Flexible Bayesian Product Mixture Models for Vector Autoregressions

Bayesian non-parametric methods based on Dirichlet process mixtures have seen tremendous success in various domains and are appealing in being able to borrow information by clustering samples that share identical parameters. However, such methods can face hurdles in heterogeneous settings where objects are expected to cluster only along a subset of axes or where clusters of samples share only a subset of identical parameters.
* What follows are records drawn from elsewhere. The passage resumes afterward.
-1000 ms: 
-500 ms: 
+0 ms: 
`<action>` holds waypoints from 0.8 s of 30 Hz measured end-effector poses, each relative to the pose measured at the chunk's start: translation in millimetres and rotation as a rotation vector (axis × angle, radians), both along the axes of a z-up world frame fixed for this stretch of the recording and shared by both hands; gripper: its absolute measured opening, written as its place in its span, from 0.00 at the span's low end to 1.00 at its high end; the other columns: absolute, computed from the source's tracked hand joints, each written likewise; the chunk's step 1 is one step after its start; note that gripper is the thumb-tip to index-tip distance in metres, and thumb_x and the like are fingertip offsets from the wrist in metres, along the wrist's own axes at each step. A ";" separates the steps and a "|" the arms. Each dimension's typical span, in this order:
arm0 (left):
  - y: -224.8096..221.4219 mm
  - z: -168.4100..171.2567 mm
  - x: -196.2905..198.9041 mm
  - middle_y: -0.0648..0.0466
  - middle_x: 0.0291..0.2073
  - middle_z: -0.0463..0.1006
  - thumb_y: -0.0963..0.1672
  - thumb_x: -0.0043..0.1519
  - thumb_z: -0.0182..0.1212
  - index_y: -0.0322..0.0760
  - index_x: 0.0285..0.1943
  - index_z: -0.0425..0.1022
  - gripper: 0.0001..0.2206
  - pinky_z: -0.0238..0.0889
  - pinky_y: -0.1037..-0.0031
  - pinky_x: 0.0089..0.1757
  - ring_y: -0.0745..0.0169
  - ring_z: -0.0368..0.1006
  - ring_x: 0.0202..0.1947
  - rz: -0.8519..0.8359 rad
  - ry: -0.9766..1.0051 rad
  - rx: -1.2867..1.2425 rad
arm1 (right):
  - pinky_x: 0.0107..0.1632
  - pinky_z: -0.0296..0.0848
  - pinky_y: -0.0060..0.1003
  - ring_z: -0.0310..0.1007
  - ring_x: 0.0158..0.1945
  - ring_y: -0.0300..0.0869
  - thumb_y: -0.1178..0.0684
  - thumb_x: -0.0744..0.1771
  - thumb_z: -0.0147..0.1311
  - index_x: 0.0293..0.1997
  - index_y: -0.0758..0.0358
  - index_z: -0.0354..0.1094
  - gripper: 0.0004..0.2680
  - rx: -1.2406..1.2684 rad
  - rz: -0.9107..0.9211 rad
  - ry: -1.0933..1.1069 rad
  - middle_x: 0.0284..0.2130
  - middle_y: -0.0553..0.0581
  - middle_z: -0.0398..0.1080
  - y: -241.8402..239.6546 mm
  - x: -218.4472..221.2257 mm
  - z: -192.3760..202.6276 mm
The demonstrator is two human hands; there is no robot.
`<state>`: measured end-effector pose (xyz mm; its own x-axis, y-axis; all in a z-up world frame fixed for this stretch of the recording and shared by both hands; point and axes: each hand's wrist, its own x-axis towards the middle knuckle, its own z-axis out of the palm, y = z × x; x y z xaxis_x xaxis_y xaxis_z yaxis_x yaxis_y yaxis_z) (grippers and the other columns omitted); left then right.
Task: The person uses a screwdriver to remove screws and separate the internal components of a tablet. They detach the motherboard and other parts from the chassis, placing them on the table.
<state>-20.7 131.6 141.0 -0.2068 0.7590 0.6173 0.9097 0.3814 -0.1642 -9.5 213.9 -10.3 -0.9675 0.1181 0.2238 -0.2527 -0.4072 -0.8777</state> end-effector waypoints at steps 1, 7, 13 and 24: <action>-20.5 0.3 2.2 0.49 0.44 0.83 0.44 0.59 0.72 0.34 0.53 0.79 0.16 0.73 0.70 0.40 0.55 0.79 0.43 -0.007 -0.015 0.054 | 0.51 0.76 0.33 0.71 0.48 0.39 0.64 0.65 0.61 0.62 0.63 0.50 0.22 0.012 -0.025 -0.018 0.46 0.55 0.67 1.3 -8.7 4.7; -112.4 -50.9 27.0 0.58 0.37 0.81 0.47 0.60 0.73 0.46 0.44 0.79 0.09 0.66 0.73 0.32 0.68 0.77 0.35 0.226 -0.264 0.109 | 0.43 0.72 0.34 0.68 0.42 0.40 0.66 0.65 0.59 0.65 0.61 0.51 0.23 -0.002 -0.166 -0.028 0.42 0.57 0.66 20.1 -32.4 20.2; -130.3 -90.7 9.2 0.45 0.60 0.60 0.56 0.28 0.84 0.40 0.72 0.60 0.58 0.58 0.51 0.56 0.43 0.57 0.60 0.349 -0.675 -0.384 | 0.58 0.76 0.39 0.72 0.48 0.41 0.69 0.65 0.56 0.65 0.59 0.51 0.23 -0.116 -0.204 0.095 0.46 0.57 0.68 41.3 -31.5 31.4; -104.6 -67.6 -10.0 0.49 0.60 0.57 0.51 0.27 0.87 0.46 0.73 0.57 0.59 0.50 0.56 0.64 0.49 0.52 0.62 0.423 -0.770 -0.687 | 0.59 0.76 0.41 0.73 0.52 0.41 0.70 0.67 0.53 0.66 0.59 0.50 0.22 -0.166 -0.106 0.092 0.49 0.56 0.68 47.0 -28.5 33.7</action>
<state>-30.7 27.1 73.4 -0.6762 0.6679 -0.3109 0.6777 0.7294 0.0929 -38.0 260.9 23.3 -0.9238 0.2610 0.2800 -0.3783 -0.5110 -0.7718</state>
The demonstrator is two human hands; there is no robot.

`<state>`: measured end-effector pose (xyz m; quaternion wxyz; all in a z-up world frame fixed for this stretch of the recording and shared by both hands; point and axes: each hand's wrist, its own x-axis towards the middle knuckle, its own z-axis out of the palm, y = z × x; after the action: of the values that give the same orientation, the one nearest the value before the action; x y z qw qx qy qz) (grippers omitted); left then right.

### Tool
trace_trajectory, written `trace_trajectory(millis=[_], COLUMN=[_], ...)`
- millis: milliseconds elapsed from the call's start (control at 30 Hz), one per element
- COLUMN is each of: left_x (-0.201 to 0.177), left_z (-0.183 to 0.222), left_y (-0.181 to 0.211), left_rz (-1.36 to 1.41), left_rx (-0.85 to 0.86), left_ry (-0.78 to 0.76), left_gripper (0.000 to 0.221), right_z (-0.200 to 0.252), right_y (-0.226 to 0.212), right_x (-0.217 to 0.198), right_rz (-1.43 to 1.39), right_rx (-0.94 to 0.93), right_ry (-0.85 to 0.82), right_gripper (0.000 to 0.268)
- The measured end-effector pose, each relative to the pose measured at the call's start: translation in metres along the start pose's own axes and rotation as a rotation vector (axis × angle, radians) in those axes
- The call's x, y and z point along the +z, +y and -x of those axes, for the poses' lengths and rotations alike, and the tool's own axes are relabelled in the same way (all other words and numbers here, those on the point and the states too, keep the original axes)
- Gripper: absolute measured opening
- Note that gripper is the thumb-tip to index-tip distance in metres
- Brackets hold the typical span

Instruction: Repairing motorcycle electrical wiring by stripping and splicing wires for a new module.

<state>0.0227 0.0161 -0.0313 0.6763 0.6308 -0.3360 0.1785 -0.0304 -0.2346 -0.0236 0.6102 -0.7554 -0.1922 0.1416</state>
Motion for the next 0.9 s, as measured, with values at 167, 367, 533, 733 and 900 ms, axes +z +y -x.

We overcome such limitations by developing a novel class of product of Dirichlet process location-scale mixtures that enable independent clustering at multiple scales, which result in varying levels of information sharing across samples. First, we develop the approach for independent multivariate data. Subsequently we generalize it to multivariate time-series data under the framework of multi-subject Vector Autoregressive (VAR) models that is our primary focus, which go beyond parametric single-subject VAR models. We establish posterior consistency and develop efficient posterior computation for implementation. Extensive numerical studies involving VAR models show distinct advantages over competing methods, in terms of estimation, clustering, and feature selection accuracy. Our resting state fMRI analysis from the Human Connectome Project reveals biologically interpretable connectivity differences between distinct intelligence groups, while another air pollution application illustrates the superior forecasting accuracy compared to alternate methods.